## Exercise goal
Pictures don't belong in the copy; print all the records exactly.

## Records for the exercise
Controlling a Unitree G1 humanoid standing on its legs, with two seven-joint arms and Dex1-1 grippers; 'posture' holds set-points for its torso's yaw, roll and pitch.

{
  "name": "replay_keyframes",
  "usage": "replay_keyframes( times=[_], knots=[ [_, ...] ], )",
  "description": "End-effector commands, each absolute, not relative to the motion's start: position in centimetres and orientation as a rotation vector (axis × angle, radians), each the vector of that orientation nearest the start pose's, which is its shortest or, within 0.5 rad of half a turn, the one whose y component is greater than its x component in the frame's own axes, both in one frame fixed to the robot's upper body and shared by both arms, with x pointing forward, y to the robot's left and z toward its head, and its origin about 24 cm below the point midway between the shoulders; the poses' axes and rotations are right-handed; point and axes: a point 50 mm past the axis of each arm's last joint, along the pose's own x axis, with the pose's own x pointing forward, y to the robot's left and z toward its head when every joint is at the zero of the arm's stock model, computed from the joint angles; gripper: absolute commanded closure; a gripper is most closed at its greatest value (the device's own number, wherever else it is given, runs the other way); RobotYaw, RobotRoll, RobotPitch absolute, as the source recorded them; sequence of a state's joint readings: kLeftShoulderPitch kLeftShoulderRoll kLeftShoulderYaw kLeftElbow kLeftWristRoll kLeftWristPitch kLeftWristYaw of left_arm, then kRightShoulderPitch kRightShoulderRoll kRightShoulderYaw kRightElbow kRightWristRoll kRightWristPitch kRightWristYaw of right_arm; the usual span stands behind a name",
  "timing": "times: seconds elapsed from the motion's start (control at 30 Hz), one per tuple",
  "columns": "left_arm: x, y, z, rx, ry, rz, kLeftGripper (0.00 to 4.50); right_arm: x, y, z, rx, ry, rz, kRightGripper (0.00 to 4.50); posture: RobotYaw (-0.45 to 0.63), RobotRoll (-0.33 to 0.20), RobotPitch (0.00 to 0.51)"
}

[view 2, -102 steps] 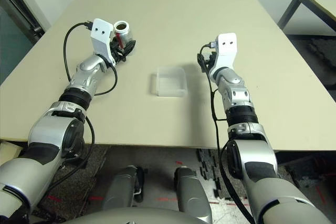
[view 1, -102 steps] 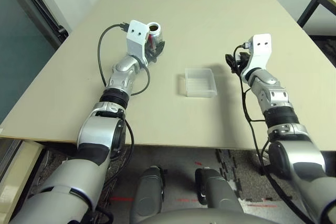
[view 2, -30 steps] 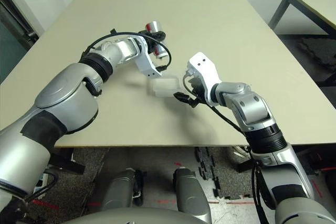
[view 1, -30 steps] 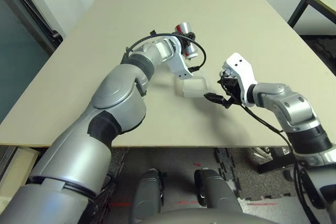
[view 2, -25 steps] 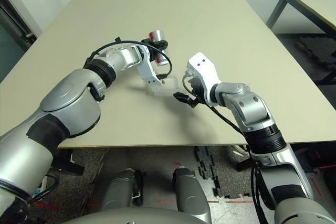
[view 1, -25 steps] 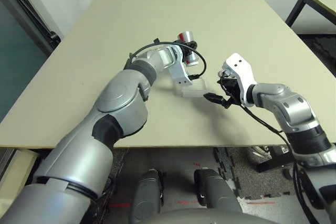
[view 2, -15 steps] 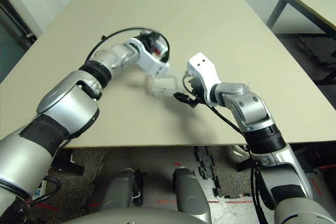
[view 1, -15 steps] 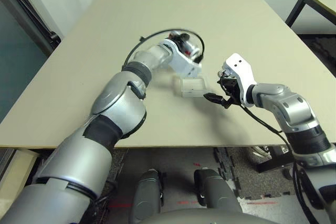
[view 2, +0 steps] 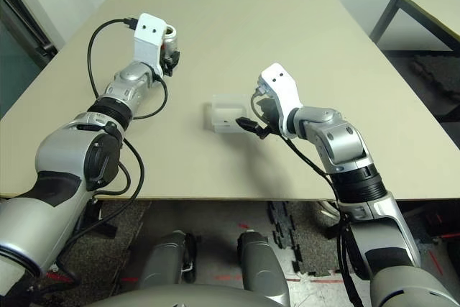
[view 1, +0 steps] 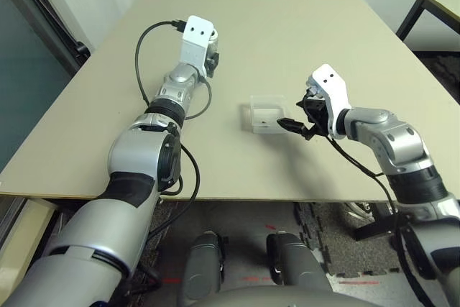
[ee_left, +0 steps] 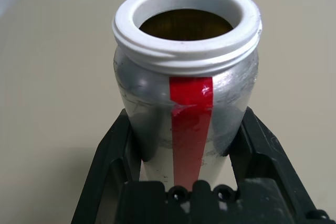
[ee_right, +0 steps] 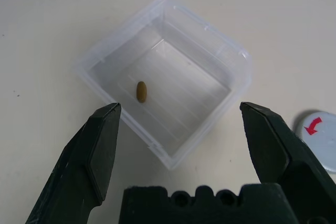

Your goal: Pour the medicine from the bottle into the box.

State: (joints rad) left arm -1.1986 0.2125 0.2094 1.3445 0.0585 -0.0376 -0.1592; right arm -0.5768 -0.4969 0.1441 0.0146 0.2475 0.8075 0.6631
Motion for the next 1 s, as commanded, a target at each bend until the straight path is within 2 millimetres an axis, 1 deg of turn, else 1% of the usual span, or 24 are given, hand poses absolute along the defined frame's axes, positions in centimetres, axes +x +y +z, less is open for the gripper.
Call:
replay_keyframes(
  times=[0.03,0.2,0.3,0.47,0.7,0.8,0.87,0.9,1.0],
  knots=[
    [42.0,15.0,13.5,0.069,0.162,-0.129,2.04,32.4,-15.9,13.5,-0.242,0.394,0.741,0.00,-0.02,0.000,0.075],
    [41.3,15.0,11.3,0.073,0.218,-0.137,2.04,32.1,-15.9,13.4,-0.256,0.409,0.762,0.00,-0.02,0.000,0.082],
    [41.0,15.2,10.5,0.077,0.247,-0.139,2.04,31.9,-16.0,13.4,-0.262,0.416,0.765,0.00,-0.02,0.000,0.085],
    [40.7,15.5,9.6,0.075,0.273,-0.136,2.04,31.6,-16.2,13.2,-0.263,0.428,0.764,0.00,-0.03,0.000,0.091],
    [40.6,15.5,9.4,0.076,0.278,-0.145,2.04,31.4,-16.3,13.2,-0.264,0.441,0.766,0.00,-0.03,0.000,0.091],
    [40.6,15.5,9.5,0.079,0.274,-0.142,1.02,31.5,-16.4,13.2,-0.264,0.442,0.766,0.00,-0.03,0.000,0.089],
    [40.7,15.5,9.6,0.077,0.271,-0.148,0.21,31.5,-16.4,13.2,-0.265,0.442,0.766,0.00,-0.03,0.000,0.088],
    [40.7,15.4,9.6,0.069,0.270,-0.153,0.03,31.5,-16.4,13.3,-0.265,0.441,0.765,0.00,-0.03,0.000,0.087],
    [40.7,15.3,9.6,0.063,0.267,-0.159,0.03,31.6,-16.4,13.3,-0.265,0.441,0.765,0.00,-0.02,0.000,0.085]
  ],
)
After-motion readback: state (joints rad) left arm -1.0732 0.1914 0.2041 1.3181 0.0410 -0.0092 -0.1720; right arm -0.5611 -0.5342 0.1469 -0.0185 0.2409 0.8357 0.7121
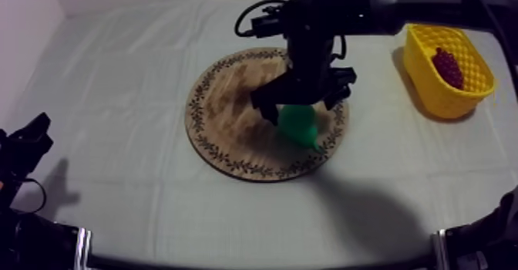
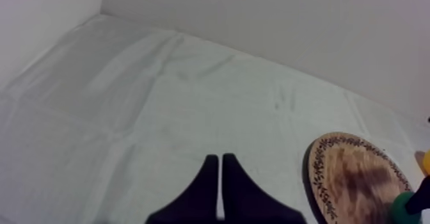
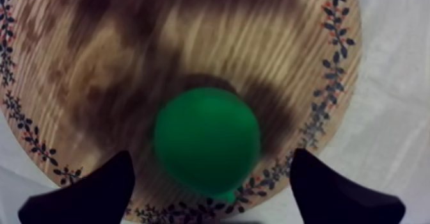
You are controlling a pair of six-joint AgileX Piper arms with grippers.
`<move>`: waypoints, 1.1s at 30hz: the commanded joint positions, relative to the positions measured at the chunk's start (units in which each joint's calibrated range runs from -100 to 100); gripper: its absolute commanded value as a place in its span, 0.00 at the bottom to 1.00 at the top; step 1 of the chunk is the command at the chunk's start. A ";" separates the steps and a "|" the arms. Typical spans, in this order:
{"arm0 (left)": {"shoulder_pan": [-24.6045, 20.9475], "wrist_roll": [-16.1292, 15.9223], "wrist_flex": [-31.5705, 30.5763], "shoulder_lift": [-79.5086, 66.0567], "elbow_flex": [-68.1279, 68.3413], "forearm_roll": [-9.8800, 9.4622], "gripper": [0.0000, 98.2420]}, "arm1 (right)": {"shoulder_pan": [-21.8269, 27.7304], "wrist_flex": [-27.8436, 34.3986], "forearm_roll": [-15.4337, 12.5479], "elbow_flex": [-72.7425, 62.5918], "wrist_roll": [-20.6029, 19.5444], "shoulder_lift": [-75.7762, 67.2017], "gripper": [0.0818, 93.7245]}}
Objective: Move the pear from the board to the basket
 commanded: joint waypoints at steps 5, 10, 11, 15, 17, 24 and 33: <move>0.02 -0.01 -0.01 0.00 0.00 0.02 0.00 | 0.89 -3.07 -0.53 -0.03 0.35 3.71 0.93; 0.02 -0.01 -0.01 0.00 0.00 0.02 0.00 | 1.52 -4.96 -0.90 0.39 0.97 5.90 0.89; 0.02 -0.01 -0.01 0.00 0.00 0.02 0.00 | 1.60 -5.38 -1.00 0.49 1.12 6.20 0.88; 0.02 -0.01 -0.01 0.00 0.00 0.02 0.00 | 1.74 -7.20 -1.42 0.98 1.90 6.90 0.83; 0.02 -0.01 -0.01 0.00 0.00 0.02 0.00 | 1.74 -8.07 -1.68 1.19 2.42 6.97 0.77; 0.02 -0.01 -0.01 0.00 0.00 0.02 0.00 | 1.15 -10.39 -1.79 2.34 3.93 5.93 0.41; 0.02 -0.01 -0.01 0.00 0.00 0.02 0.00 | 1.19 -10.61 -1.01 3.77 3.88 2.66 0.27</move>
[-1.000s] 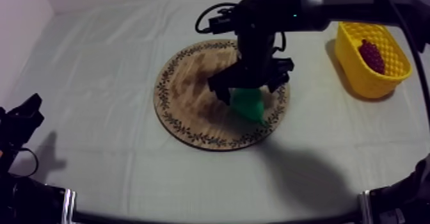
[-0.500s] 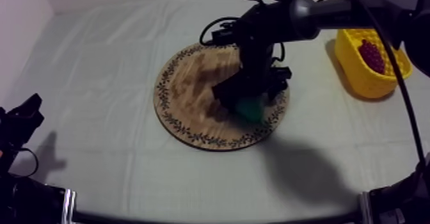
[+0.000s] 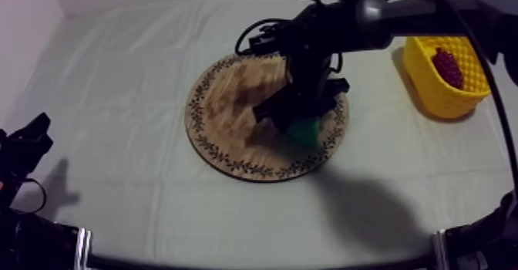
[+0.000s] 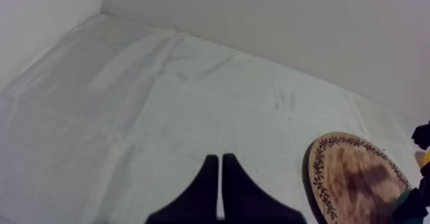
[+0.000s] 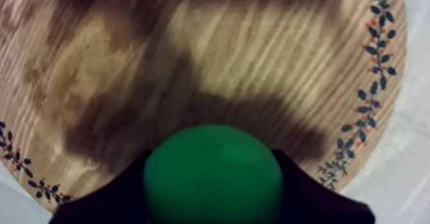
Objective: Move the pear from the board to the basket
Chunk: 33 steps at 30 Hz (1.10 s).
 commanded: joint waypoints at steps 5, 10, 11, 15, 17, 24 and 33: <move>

## Response
Controlling a Unitree G1 humanoid standing on its legs, with two seven-joint arms and Dex1-1 grippers; 'posture' holds set-points for its torso's yaw, roll and pitch.

{
  "name": "replay_keyframes",
  "usage": "replay_keyframes( times=[_], knots=[ [_, ...] ], )",
  "description": "End-effector commands, each absolute, not relative to the motion's start: position in centimetres and orientation as a rotation vector (axis × angle, radians), each the vector of that orientation nearest the start pose's, which is its shortest or, within 0.5 rad of half a turn, the one whose y component is greater than its x component in the frame's own axes, both in one frame fixed to the robot's upper body and shared by both arms, with x pointing forward, y to the robot's left and z toward its head, and its origin about 24 cm below the point midway between the shoulders; the poses' axes and rotations are right-handed; point and axes: a point 50 mm past the axis of each arm's last joint, along the pose's own x axis, with the pose's own x pointing forward, y to the robot's left and z toward its head when every joint is at the zero of the arm's stock model, computed from the joint angles; gripper: absolute commanded closure; a gripper is most closed at its greatest value (the device's own number, wherever else it is given, runs the other way); RobotYaw, RobotRoll, RobotPitch absolute, as the source recorded them; sequence of a state's joint readings: kLeftShoulderPitch kLeftShoulderRoll kLeftShoulderYaw kLeftElbow kLeftWristRoll kLeftWristPitch kLeftWristYaw of left_arm, then kRightShoulderPitch kRightShoulderRoll kRightShoulderYaw kRightElbow kRightWristRoll kRightWristPitch kRightWristYaw of right_arm; the usual span stands behind a name",
  "timing": "times: seconds elapsed from the motion's start (control at 30 Hz), one per tuple",
  "columns": "left_arm: x, y, z, rx, ry, rz, kLeftGripper (0.00 to 4.50); right_arm: x, y, z, rx, ry, rz, kRightGripper (0.00 to 4.50); posture: RobotYaw (-0.45 to 0.63), RobotRoll (-0.33 to 0.20), RobotPitch (0.00 to 0.51)"
}

[view 2, -102 steps] 
[view 1, -102 steps] 
[view 2, -30 steps] 
[view 1, -30 steps] 
[view 2, -25 steps] 
[view 1, -25 steps] 
[view 2, -15 steps] 
[view 1, -15 steps] 
[view 2, +0 steps] 
[view 1, +0 steps] 
[ee_left, +0 steps] 
[ee_right, +0 steps] 

Your goal: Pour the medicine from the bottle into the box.

State: (joints rad) left arm -1.1986 0.2125 0.2094 1.3445 0.0585 -0.0376 -0.1592; right arm -0.5768 -0.4969 0.1441 0.0146 0.2475 0.8075 0.6631
Motion for the next 1 s, as commanded, a target at each bend until the straight path is within 2 millimetres an axis, 1 deg of turn, else 1% of the usual span, or 24 are given, hand poses absolute along the defined frame's axes, positions in centimetres, axes +x +y +z, less is open for the gripper.
Call:
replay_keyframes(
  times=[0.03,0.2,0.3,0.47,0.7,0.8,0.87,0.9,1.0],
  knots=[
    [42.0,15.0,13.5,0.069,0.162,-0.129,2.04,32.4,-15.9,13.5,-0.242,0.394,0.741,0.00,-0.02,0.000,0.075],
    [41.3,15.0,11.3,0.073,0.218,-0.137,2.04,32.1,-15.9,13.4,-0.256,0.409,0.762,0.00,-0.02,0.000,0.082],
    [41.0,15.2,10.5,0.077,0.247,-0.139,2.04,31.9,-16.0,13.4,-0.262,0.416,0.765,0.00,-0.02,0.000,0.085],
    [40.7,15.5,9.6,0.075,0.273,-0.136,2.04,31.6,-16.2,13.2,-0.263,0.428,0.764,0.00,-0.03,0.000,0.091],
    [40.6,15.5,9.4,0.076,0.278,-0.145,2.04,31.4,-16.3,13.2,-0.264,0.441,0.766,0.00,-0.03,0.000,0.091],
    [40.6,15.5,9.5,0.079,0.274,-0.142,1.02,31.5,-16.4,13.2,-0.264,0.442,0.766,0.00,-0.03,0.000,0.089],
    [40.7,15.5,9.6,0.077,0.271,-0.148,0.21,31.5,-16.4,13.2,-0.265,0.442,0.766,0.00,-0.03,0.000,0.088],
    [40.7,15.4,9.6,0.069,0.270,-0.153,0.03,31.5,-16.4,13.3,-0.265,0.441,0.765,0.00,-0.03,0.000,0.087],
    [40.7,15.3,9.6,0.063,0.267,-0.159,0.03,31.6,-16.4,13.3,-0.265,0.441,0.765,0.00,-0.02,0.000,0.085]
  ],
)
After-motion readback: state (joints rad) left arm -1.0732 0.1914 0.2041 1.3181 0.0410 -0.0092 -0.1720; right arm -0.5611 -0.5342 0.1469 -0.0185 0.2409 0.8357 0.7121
You are controlling a pair of six-joint AgileX Piper arms with grippers.
`<move>`: waypoints, 1.1s at 30hz: the commanded joint positions, relative to the positions measured at the chunk's start (units in which each joint's calibrated range runs from -100 to 100); gripper: its absolute commanded value as a place in its span, 0.00 at the bottom to 1.00 at the top; step 1 of the chunk is the command at the chunk's start. A ";" separates the steps and a "|" the arms. Typical spans, in this order:
{"arm0 (left)": {"shoulder_pan": [-24.6045, 20.9475], "wrist_roll": [-16.1292, 15.9223], "wrist_flex": [-31.5705, 30.5763], "shoulder_lift": [-79.5086, 66.0567], "elbow_flex": [-68.1279, 68.3413], "forearm_roll": [-9.8800, 9.4622], "gripper": [0.0000, 98.2420]}, "arm1 (right)": {"shoulder_pan": [-21.8269, 27.7304], "wrist_flex": [-27.8436, 34.3986], "forearm_roll": [-15.4337, 12.5479], "elbow_flex": [-72.7425, 62.5918], "wrist_roll": [-20.6029, 19.5444], "shoulder_lift": [-75.7762, 67.2017], "gripper": [0.0818, 93.7245]}}
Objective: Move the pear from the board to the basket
 commanded: joint waypoints at steps 5, 10, 11, 15, 17, 24 and 33: <move>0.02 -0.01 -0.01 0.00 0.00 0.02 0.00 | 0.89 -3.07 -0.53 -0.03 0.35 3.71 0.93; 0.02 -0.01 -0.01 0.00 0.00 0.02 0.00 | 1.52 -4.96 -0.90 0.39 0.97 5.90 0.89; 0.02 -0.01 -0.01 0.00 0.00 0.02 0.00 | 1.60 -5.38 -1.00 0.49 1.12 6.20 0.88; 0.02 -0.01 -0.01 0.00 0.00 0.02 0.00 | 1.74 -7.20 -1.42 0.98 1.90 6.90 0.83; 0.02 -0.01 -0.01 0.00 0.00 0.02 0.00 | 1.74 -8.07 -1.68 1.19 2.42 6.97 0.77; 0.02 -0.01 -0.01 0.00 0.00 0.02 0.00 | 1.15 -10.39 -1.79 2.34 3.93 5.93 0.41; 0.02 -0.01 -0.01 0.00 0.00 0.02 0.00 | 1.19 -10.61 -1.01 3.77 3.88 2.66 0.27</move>
[-1.000s] 
[-0.500s] 
[+0.000s] 
[+0.000s] 
[+0.000s] 
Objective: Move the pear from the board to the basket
Chunk: 33 steps at 30 Hz (1.10 s).
 commanded: joint waypoints at steps 5, 10, 11, 15, 17, 24 and 33: <move>

Nothing more is required for this exercise.